_Material for the task_.
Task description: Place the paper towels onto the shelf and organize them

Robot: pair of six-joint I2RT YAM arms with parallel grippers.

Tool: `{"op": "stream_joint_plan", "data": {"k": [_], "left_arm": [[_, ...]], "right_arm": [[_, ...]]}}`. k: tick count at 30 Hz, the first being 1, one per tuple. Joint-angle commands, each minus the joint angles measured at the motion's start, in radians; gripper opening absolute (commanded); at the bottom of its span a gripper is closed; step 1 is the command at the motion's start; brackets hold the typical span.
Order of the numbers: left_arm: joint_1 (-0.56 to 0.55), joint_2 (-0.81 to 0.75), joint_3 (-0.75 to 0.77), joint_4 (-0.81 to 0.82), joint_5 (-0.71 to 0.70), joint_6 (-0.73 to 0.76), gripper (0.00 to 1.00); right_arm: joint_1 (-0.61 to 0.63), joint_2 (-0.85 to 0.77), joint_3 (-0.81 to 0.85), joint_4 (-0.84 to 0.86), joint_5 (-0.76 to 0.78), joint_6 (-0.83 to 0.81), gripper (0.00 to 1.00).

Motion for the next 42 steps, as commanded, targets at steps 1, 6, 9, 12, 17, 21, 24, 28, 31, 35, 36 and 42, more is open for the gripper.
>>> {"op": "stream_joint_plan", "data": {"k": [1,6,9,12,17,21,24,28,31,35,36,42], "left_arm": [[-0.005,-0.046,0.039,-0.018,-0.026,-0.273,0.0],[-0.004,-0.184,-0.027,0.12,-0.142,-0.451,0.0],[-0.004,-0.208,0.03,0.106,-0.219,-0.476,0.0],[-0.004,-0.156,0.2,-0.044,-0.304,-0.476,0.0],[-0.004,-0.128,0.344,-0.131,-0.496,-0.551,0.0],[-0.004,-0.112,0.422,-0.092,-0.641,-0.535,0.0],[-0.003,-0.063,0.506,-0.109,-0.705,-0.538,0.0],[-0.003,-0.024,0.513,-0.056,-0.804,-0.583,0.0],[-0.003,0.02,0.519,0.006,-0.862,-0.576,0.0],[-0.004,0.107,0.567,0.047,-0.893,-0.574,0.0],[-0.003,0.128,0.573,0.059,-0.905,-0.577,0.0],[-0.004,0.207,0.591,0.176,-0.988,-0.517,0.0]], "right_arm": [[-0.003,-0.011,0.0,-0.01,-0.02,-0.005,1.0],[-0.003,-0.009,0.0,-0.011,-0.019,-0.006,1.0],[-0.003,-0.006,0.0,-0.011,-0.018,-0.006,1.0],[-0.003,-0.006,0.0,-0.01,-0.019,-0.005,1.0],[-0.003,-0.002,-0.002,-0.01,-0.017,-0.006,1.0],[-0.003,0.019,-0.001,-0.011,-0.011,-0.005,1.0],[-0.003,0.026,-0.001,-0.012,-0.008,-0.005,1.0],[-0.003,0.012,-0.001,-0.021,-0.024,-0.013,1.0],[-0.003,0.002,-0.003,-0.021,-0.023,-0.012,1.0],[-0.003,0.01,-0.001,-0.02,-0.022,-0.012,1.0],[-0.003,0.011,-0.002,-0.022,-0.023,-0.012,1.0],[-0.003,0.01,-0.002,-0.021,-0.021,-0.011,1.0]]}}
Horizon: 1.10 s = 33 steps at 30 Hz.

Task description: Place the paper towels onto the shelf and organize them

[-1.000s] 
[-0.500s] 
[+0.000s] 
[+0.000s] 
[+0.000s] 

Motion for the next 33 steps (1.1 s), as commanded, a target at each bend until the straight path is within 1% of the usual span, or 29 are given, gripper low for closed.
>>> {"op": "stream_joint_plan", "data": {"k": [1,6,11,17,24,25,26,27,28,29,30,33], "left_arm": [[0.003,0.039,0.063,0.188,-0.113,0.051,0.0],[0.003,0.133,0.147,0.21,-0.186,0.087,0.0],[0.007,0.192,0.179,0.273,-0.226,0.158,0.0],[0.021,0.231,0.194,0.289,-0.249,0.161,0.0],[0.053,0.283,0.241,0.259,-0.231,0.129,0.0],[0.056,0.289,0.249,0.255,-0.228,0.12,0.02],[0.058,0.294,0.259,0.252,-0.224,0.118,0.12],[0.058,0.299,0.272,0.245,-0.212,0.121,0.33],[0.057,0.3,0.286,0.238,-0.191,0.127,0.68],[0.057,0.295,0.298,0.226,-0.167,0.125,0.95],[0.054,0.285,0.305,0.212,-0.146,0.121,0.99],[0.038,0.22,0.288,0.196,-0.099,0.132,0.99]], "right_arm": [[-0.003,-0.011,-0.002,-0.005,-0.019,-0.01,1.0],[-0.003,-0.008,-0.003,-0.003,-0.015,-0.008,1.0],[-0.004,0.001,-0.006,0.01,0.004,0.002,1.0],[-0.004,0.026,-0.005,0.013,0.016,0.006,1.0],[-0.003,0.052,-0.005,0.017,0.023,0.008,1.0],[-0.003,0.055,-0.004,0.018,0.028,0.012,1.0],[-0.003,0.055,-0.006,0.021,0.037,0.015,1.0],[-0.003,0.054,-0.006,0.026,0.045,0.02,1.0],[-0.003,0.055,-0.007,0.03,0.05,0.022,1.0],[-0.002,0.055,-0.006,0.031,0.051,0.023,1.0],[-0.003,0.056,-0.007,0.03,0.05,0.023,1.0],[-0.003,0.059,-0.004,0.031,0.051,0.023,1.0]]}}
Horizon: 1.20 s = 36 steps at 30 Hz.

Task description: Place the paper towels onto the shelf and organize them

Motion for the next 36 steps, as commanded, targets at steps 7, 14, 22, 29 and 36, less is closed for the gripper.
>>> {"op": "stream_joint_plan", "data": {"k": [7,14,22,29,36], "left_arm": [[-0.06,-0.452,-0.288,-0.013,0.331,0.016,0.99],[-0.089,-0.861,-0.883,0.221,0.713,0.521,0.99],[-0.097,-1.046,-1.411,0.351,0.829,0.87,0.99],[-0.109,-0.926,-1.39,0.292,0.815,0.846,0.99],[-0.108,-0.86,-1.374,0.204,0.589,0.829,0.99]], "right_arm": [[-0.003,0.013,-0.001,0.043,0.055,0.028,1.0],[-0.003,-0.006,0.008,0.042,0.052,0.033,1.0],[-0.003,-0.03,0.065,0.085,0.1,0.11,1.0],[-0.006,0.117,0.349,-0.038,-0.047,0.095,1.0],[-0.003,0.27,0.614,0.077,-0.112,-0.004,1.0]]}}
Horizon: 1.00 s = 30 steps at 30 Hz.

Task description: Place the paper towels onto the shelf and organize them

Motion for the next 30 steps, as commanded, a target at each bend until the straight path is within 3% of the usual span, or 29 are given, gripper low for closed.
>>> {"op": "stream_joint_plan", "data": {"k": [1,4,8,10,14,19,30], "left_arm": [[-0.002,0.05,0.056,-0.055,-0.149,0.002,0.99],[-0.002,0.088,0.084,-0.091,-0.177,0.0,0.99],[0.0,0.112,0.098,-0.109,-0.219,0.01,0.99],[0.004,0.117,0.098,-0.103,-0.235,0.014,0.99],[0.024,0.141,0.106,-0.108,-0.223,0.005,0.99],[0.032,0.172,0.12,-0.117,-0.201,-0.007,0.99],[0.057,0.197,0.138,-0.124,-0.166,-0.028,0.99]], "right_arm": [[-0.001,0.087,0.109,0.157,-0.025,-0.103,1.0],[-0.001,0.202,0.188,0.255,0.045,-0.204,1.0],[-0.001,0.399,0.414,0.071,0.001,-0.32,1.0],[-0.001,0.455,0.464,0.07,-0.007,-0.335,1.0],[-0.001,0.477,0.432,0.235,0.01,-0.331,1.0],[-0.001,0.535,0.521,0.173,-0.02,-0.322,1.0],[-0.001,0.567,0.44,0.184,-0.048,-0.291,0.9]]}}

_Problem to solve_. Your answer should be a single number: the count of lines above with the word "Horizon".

_Written reply_. 3